All posts by Daniel Covey

Field Notes: Protecting Domain-Joined Workloads with CloudEndure Disaster Recovery

Post Syndicated from Daniel Covey original https://aws.amazon.com/blogs/architecture/field-notes-protecting-domain-joined-workloads-with-cloudendure-disaster-recovery/

Co-authored by Daniel Covey, Solutions Architect, at CloudEndure, an AWS Company and Luis Molina, Senior Cloud Architect at AWS. 

When designing a Disaster Recovery plan, one of the main questions we are asked is how Microsoft Active Directory will be handled during a test or failover scenario. In this blog, we go through some of the options for IT professionals who are using the CloudEndure Disaster Recovery (DR) tool, and how to best architect it in certain scenarios.

Overview of architecture

In the following architecture, we show how you can protect domain-joined workloads in the case of a disaster. You can instruct CloudEndure Disaster Recovery to automatically launch thousands of your machines in their fully provisioned state in minutes.

CloudEndure DR Architecture diagram

Scenario 1: Full Replication Failover

Walkthrough

In this scenario, we are performing a full stack Region to Region recovery including Microsoft Active Directory services.

Using CloudEndure Disaster Recovery  to protect Active Directory in Amazon EC2.

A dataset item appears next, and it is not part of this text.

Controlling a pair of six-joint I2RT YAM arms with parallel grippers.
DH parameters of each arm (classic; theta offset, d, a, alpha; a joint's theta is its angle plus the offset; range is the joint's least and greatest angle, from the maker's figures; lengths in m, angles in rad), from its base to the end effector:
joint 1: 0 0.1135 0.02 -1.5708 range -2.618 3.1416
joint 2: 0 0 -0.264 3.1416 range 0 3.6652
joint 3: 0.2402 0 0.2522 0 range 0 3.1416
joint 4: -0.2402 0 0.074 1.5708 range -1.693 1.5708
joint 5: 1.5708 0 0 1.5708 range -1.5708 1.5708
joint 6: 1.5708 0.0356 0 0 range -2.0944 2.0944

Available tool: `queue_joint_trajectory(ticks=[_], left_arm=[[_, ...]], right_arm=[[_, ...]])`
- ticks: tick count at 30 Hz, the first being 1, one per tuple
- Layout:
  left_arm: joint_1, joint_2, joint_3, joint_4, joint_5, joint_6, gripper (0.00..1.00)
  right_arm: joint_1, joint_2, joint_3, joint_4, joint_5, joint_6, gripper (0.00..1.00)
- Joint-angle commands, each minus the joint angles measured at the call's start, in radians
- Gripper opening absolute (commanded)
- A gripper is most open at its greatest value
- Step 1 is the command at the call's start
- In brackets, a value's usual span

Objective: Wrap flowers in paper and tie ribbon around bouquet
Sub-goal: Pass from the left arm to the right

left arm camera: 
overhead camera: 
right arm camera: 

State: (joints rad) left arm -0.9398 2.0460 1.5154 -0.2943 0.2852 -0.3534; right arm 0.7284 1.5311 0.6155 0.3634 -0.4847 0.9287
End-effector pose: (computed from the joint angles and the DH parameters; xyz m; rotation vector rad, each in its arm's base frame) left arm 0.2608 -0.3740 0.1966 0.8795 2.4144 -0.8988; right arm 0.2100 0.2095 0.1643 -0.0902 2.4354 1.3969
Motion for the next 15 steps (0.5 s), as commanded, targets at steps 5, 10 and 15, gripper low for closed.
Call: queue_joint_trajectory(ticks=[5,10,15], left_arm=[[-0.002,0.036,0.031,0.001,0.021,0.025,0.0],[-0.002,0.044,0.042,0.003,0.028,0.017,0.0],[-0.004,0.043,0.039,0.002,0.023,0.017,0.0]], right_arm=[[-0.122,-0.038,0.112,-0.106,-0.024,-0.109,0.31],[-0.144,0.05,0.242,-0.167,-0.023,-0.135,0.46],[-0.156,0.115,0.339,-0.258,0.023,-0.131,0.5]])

This will be a lift-and-shift style implementation. You take the on-premises Active Directory, and failover to another Region. Although not shown in this blog, this can be done from either on-premises, Cross-Region, or Cross-Cloud during DR or Testing.

Prerequisites

For this walkthrough, you should have the following:

  • An AWS account
  • A CloudEndure Account
  • A CloudEndure project configured, with agents installed and replicating in ‘Continuous Data Replication’ Mode
  • A CloudEndure Recovery Plan configured to boot the Active Directory Domain controller first, followed by remaining servers
  • An understanding of Active Directory
  • Two separate VPCs, with matching CIDR ranges, and no connection to the source infrastructure.

Configuration and Launch of Recovery Plan

1. Log in to the CloudEndure Console
2. Ensure the blueprint settings for each machine are configured to boot either in the Test VPC or Failover VPC, depending on the reason for booting,
a. These changes can be done either through the console, or by using the CloudEndure API operations.
b. To change blueprints on a mass scale, use the mass blueprint setter scripts (Zip file with instructions).
3. Open “Recovery Plans” section for the project
a. Create a new Recovery Plan following these steps
b. Tip: Add in a delay between the launch of the Active Directory server, and the following servers, to allow Active Directory services to come up before the rest of the infrastructure.
4. Once you have created the Recovery Plan, you can either launch it from the CloudEndure console, or use the CloudEndure API Operations.

*Note: there is full CloudEndure failover and failback documentation.

There are different ways to clean up resources, depending on whether this was a test launch, or true failover.

  • Test Launch – You can choose the “Delete x target machines” under the “Machines” tab.
    • This will delete all machines created by CloudEndure in the VPC they were launched into.
  • True failover – At this time, you can choose to failback as needed.
    • Once failback is completed, you can use the same preceding steps as to delete the infrastructure spun up by CloudEndure.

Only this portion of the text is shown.